### Assignment
Print the data that follows again, keeping every line exact.

Start of Block

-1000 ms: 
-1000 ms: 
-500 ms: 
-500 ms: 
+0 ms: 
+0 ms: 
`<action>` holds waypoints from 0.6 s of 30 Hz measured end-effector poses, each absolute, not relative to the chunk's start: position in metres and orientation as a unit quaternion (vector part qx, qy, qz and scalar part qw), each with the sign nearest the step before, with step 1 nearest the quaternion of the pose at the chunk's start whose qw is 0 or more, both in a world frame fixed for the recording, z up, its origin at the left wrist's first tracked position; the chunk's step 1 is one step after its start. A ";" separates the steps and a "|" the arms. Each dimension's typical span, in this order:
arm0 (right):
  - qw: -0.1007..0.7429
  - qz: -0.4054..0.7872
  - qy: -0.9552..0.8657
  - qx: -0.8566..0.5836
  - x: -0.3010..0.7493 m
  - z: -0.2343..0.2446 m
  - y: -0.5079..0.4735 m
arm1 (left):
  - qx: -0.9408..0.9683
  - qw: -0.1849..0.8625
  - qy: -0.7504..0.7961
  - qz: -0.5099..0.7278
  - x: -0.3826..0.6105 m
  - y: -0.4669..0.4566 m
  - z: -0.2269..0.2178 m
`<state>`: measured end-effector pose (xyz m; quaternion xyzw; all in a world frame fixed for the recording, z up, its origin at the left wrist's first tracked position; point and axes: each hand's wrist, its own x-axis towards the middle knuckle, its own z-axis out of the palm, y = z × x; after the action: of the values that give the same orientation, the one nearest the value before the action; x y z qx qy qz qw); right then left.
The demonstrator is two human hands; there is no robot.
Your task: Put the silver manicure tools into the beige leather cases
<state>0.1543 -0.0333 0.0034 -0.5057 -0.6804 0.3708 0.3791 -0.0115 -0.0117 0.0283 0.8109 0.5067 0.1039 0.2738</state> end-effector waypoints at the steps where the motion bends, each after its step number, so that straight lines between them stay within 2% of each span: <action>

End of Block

### Output
-1000 ms: 
-1000 ms: 
-500 ms: 
-500 ms: 
+0 ms: 
+0 ms: 
`<action>` holds waypoints from 0.6 s of 30 Hz measured end-effector poses, each absolute, not relative to the chunk's start: position in metres and orientation as a unit quaternion (vector part qx, qy, qz and scalar part qw), each with the sign nearest the step before, with step 1 nearest the quaternion of the pose at the chunk's start whose qw is 0 or more, both in a world frame fixed for the recording, z up, its origin at the left wrist's first tracked position; the chunk's step 1 is one step after its start. A ";" separates the steps and a "|" the arms. Each dimension's typical span, in this order:
arm0 (right):
  - qw: -0.1007..0.7429
  - qz: -0.4054..0.7872
  - qy: -0.9552..0.8657
  - qx: -0.8566..0.5836
  - x: -0.3010..0.7493 m
  - z: -0.2343..0.2446 m
  - y: -0.5079..0.4735 m
arm1 (left):
  - qx: -0.9408..0.9683
  - qw: -0.1849..0.8625
  - qy: -0.7504..0.7961
  - qz: -0.5099..0.7278
  - x: -0.3826..0.6105 m
  - y: -0.4669..0.4566 m
  - z: -0.2269..0.2178 m
`<state>`: measured end-effector pose (xyz m; quaternion xyzw; all in a world frame fixed for the recording, z up, its origin at the left wrist's first tracked position; point and axes: each hand's wrist, its own x-axis towards the middle knuckle, its own z-axis out of the palm, y = z × x; after the action: of the values that give the same orientation, the one nearest the value before the action; x y z qx qy qz qw); right then left.
The demonstrator is two human hands; there is no robot.
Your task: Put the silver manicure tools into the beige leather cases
<state>0.1543 -0.0333 0.0034 -0.5057 -0.6804 0.3708 0.3791 -0.0115 -0.0117 0.0283 0.8109 0.5067 0.1039 0.2738</state> end-effector waypoints at the steps where the motion bends, each after its step number, so that straight lines between them stay within 2% of each span: <action>

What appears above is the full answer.